Loewe's new collection

(Image credit: Loewe)

The new bild i kicks off the company’s latest renaissance, a 4K OLED screen that’s available in three sizes, 48”, 55” and a 65” model. There’s both Dolby Vision™ and Dolby Atmos™, and accelerated access to streaming services thanks to an optimised operating system. The bild i can be paired with a trio of new speaker systems, the onomatopoeically titled klang series. Two soundbars, the klang bar i and klang bar 5, are available, along with a subwoofer.

Loewe's new collection

(Image credit: Loewe)

The new TV range is augmented by a number of standalone klang speakers, the freestanding mr (multiroom) range and the s (for smart home). The former includes three different sizes and shapes, each with a glass top panel and touch screen. The klang s is available in two sizes and is billed as a smart radio for the new generation. 

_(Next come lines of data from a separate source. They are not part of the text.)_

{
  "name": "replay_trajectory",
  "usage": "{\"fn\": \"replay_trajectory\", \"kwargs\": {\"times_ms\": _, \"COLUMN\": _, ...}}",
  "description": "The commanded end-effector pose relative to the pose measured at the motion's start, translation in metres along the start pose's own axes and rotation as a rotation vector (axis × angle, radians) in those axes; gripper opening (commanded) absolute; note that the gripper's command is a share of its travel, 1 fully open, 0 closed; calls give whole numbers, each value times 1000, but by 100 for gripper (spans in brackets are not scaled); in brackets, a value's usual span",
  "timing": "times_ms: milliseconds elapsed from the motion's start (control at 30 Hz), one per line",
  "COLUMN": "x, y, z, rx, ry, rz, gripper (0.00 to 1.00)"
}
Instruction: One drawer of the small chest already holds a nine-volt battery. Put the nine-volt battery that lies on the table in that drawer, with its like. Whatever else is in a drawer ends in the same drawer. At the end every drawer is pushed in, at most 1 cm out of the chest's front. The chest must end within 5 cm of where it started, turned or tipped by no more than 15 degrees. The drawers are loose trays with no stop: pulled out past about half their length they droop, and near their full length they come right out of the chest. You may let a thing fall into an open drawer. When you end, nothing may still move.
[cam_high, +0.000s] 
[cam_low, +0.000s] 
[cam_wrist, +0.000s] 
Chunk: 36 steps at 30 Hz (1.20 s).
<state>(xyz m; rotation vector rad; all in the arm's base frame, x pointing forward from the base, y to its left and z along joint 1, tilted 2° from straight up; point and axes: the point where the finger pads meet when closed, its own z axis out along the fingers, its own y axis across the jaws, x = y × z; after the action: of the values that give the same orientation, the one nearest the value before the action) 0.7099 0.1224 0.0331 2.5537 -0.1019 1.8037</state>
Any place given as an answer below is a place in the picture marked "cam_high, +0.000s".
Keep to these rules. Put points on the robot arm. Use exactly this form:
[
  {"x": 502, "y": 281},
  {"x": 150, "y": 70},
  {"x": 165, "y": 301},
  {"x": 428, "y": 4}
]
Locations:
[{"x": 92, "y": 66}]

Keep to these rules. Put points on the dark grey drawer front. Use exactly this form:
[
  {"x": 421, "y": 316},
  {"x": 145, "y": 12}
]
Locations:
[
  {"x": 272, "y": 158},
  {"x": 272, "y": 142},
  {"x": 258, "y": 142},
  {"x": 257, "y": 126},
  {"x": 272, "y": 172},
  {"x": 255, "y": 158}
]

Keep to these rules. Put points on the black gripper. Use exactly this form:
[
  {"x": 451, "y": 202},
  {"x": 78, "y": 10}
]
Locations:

Dovetailing every conceivable audio into a slender countertop device, the aluminium-bodied ‘s’ models incorporate Bluetooth, mp3 over USB, internet, FM and digital radio, as well as a CD player in the klang s3, making it a worthy successor to the company’s long history of innovation and heritage. It’s rare to find high-end audio design that avoids ostentation and OTT forms in favour of old fashion quality and simplicity. Every facet of the Loewe look is sleek and discrete, from the new remote control to the integration of the sound bar. The rebirth continues.

Read more: Loewe.tv (opens in new tab)

Loewe's new collection

(Image credit: Loewe)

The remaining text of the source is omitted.